* [PROBLEM STATEMENT]
Find all lines in the records that include the word "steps", and copy them out.

* [TASK INPUTS]
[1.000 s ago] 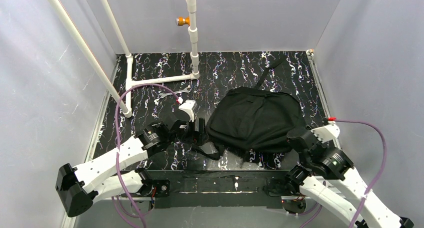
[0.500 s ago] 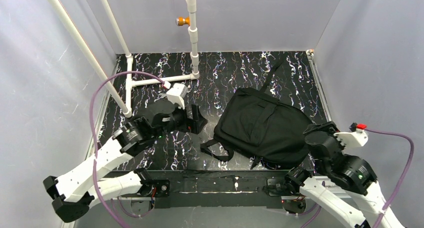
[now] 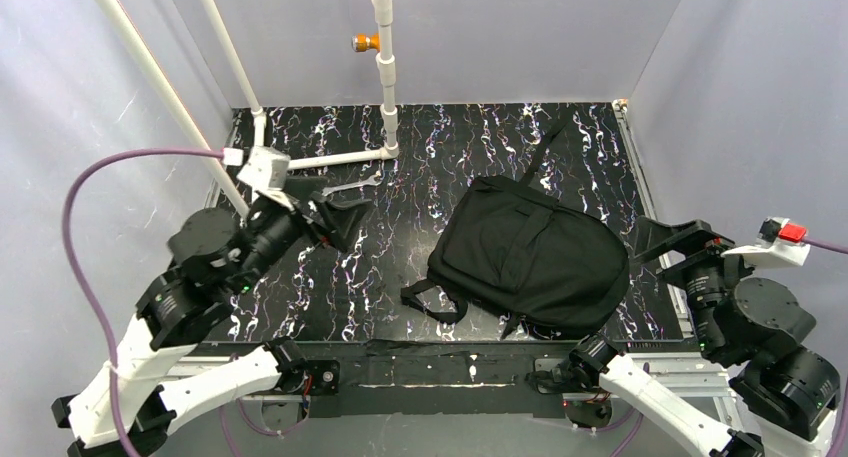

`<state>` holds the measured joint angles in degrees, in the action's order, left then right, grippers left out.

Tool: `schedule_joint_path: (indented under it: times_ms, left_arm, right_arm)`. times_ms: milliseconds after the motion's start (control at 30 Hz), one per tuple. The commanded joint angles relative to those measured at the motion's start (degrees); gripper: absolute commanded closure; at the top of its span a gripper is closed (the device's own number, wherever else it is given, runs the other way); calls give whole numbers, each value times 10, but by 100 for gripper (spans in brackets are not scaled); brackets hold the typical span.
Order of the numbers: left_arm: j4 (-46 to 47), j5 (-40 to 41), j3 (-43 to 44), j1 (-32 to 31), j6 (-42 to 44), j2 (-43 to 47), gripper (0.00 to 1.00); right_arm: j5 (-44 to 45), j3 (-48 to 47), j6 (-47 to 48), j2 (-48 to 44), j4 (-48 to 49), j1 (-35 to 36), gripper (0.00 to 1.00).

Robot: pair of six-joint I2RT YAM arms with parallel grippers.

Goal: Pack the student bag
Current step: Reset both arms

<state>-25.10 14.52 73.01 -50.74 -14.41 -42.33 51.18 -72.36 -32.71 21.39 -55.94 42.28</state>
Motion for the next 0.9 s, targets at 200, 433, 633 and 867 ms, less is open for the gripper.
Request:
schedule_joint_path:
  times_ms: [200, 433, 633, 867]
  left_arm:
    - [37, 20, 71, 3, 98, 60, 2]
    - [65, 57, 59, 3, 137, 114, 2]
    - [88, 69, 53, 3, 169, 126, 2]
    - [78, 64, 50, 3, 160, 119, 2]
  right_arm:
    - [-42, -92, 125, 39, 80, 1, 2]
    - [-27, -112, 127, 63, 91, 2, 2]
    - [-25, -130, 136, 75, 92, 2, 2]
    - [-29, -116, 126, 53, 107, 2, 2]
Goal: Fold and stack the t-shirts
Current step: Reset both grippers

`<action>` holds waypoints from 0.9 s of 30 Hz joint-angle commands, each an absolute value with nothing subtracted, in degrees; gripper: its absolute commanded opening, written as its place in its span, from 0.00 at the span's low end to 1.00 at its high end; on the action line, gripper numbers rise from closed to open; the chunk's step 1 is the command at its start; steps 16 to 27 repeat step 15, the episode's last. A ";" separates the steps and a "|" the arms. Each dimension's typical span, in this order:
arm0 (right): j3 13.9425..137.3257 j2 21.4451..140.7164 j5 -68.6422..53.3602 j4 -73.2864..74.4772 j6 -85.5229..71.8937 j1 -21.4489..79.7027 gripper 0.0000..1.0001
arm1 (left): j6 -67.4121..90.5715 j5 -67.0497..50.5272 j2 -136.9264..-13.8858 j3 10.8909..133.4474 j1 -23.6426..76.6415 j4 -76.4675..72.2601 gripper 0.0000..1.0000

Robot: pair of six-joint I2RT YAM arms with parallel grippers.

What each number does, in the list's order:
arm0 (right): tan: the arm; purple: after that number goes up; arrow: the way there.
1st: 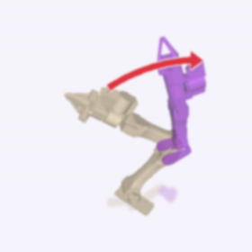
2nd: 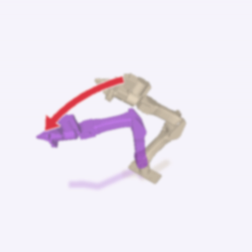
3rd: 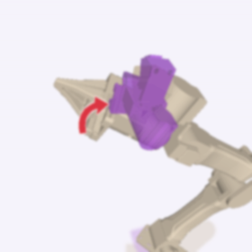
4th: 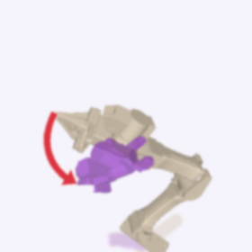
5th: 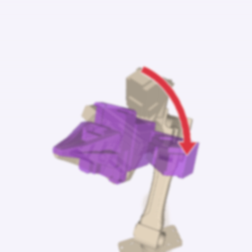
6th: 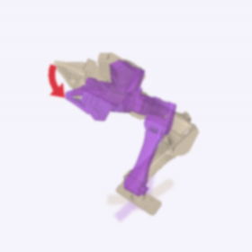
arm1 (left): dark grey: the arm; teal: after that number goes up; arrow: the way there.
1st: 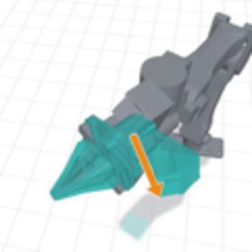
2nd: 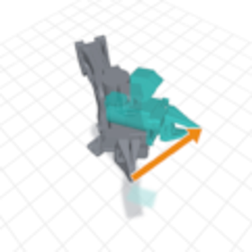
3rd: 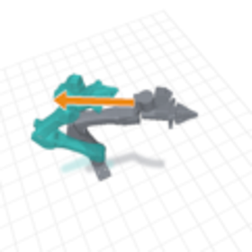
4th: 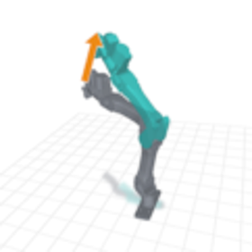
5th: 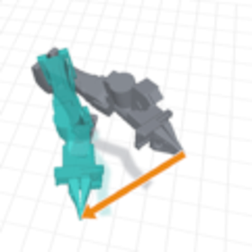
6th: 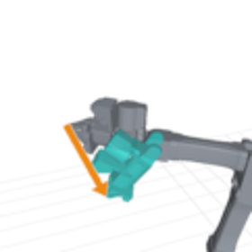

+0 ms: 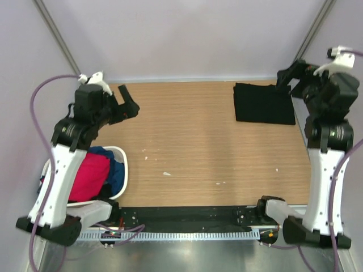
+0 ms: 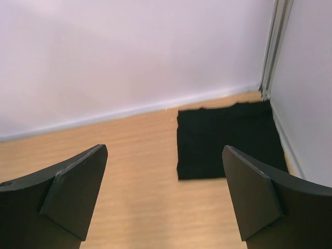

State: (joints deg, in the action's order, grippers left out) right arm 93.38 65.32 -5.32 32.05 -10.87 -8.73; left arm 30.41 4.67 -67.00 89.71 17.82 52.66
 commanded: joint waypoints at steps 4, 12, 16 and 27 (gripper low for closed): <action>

* [WRITTEN ANSWER]
`<action>` holds waypoints from 0.9 s of 30 Hz joint-angle commands, each an absolute value with nothing subtracted, in degrees; gripper: its absolute commanded opening, written as its place in its span, from 0.00 at the span's low end to 1.00 at its high end; on the action line, gripper numbers rise from closed to open; the chunk's step 1 is the command at its start; steps 16 to 27 repeat step 15, the episode's last. A ";" separates the steps and a "|" the arms. Each dimension's typical span, in this order:
 commanded: joint waypoints at steps 4, 12, 16 and 27 (gripper low for closed): <action>

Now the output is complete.